The actual landing point cannot be seen from here, but it is directly below the two participants you see going down the rope in the waterfall. Participants land below on a slippery ledge behind the water, and either follow the slippery ledge out to dry land (you can see the rope in the photo going to Landing A) or they enter the pool and wade through the water to come out at Landing B (shown by dotted line). In either case, participants remain roped onto the safety rope till they are completely on dry land. This means no wading through the water, no walking on slippery ledges without being roped up. The reason being that a waterfall this tall also generates whirlpools and strong undertows even in water you would normally think easy to walk through. This is known to instructors and is an explicit instruction for participants.
It is also fairly evident from the difficulty people face in wading through seemingly still water that it isn’t as calm as it appears. On other days, like yesterday, with the monsoon waning, the water seems even more harmless. The flow is reduced, the undercurrents are reduced. But NOT the whirlpools, which are more from the fall of the water than its quantity. This is why it is important to listen, listen, listen to safety briefs, particularly things expressly forbidden.
This participant, against all advice to the contrary went down the “slide” from Pool 1 to Pool 2 below and got stuck in the whirlpool, unable to come out. Even as he went into the water, there were people telling him not to do it. He did not listen. Perhaps by the time he realized the danger, he was already in the slippery part and under the influence of the water. No one really knows. What they do know is that he failed to come up again, so people went to the lower pool in search of him. He was gone. Two instructors and about half a dozen participants
spontaneously linked hands to form a human chain and try to reach him, feel under the surface if they could, but to no avail.
The instructor on top got irate when he realized that the bottom of the rope had been left unattended resulting in a delay in the activity, when he realized what had happened. With the participant underwater for over five minutes by then, he called for activity wind up, realizing that he was dead, or even if found alive by some miracle, he would need to be rushed to hospital.

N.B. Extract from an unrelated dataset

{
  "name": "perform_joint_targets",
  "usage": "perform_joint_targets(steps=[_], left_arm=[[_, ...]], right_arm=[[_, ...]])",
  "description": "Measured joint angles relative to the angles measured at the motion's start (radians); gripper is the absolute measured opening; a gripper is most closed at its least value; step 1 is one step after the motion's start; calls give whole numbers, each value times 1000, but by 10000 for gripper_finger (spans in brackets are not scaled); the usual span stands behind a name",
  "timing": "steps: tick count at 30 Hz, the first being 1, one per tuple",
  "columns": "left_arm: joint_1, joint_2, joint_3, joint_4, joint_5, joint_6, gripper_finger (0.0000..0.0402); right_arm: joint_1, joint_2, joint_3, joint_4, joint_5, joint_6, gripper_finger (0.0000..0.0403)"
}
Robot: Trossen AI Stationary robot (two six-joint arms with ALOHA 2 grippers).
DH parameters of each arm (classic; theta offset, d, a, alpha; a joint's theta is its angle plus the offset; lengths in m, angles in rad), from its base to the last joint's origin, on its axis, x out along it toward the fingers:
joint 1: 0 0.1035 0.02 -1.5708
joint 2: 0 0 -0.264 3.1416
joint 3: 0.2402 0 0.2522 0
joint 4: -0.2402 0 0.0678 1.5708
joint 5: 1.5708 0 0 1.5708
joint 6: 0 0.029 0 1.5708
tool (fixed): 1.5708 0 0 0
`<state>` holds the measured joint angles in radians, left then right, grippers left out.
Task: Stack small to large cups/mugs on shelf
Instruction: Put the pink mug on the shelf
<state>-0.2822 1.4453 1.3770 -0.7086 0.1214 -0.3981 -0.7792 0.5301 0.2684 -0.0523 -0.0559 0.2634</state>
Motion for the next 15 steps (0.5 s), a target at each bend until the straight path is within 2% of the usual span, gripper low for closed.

Police were called. Locals gathered. A local diver arrived with the police. Apparently he fishes out dead bodies from such whirlpools. Many such accidents happen. Always from carelessness. People don’t realize how strong the water is. He dived into the water and got the body out in five minutes. It was intact. Complete with jeans, boots. Clearly the guy had no clue of how deep or dangerous the situation was. He wasn’t even stripped for swimming and yet he had drowned in such a way that over half a dozen people couldn’t even fish his body out with combined efforts and it took a diver.
The participant had come with a girlfriend. The group kept her from seeing the dead body then and there. She was devastated, but like everyone else who cautioned him, helpless against the will of someone “having fun”. The instructors were taken in for questioning by the police, let go when it was clear that the accident was not because of their carelessness.

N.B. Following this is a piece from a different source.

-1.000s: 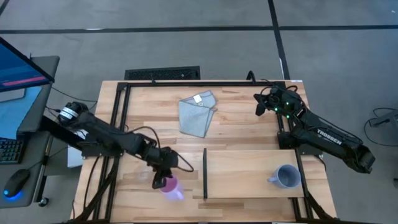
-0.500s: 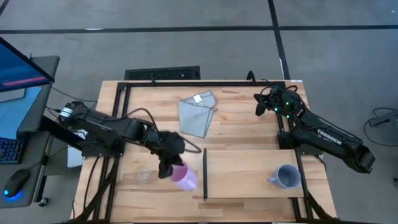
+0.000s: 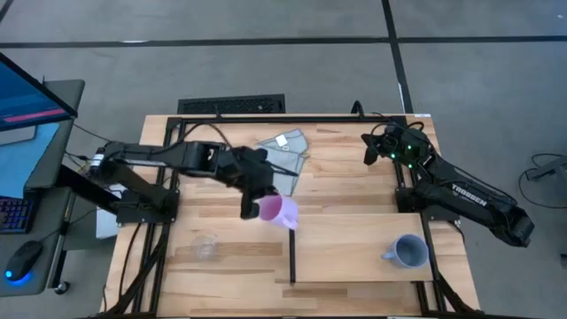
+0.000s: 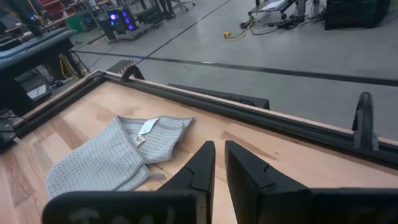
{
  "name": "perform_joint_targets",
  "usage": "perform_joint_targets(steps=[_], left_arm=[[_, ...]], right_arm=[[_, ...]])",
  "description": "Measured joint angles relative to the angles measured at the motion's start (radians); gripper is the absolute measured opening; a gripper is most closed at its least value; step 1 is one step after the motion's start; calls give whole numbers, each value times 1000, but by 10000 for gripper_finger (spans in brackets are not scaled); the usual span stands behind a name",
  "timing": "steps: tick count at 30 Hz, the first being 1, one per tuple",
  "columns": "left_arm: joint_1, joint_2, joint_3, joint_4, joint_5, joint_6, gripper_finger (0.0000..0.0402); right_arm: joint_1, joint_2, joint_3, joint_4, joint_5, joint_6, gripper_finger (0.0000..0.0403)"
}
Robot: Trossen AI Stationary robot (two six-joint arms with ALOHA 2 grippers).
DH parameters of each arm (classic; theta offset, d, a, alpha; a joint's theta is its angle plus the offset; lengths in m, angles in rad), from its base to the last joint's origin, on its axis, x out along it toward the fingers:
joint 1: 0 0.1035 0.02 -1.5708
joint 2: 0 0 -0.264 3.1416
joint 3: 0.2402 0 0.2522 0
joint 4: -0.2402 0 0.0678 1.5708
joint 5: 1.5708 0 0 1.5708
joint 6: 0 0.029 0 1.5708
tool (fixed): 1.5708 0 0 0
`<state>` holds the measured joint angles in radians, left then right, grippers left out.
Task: Stack small to large cups/mugs on shelf
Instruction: Put the pink mug on the shelf
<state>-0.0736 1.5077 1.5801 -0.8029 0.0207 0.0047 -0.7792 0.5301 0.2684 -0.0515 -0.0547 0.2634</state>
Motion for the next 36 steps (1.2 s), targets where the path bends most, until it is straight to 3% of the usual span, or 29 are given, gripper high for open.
perform_joint_targets(steps=[13, 22, 27, 36], left_arm=[[94, 282, 409, -238, 53, 328, 0], [97, 445, 686, -355, 50, 375, 0], [86, 522, 778, -390, 73, 357, 0], [50, 546, 770, -327, 80, 314, 0]], right_arm=[[20, 50, 0, -1, 1, -1, 59], [20, 117, 0, -1, 3, -9, 59], [20, 132, 0, -2, 3, -12, 59], [32, 79, 0, 0, -26, -86, 59]])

What remains behind is a devastated family without its breadwinner, traumatized girlfriend, horrified group of participants, some of whom completed the activity they came for, others not, all plunged into a macabre rescue, then retrieval operation. Instructiors whose professional reputations now have an accident, even if not their fault in an industry where your reputation for safety is everything.
I spoke with Hemant, the chief instructor for a long while. What could be done to prevent such accidents? He thinks it cannot be stressed enough that participants follow safety briefs. It is easy to come on a trip and feel invincible in the moment and dismiss what seems like childish suggestions to stay in one place, avoid something, wear helmet, not stand under the waterfall, etc but those instructions are there for a reason and they are there because instructors know the activity and location and want to keep participants safe. It is possible to violate them and be unharmed that time, but that doesn’t make it safe.
It is possible to stand under a waterfall and not be hit by a falling rock, but that doesn’t mean that rocks stop falling or the next one won’t get you.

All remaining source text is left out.